Huntsman, 57, served as ambassador to China in 2009-2011 and as ambassador to Singapore in 1992-93. He was governor of the U.S. state of Utah from 2005-09.

President Donald Trump's appointment of Huntsman was approved unanimously by the U.S. Senate on September 28.

Huntsman takes over as the U.S. envoy to Moscow at a time of severe tension between Russia and the United States. Ties are badly strained over issues including Russia's aggression in Ukraine, its actions in Syria, and what the U.S. intelligence community says was a concerted attempt to meddle in the U.S. presidential election in 2016.

At a confirmation hearing before a Senate panel on September 19, Huntsman said that there is "no question -- underline, no question -- that the Russian government interfered in the U.S. election last year. And Moscow continues to meddle in the democratic processes of our friends and allies."

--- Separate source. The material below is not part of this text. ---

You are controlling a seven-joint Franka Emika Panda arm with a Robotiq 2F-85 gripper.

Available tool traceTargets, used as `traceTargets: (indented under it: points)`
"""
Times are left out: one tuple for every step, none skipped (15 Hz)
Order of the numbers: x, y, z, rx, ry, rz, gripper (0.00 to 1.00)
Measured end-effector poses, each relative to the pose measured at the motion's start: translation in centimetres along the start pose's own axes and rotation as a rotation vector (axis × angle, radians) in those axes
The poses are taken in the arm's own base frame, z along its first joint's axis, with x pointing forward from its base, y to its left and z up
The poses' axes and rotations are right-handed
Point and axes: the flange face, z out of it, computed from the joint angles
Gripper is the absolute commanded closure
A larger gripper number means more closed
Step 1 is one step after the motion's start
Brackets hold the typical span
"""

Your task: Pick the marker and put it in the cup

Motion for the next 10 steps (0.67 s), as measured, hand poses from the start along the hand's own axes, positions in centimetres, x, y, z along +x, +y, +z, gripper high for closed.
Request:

In an article in The Moscow Times on September 28, his predecessor, John Tefft, wrote that the U.S.-Russian relationship has "reached another low point."

Tefft wrote that "the American people want the two most powerful nuclear nations in the world to have a better relationship" but that "Americans are concerned and angry about Russian interference in our elections and by the Russian authorities’ refusal to accept their responsibility for it."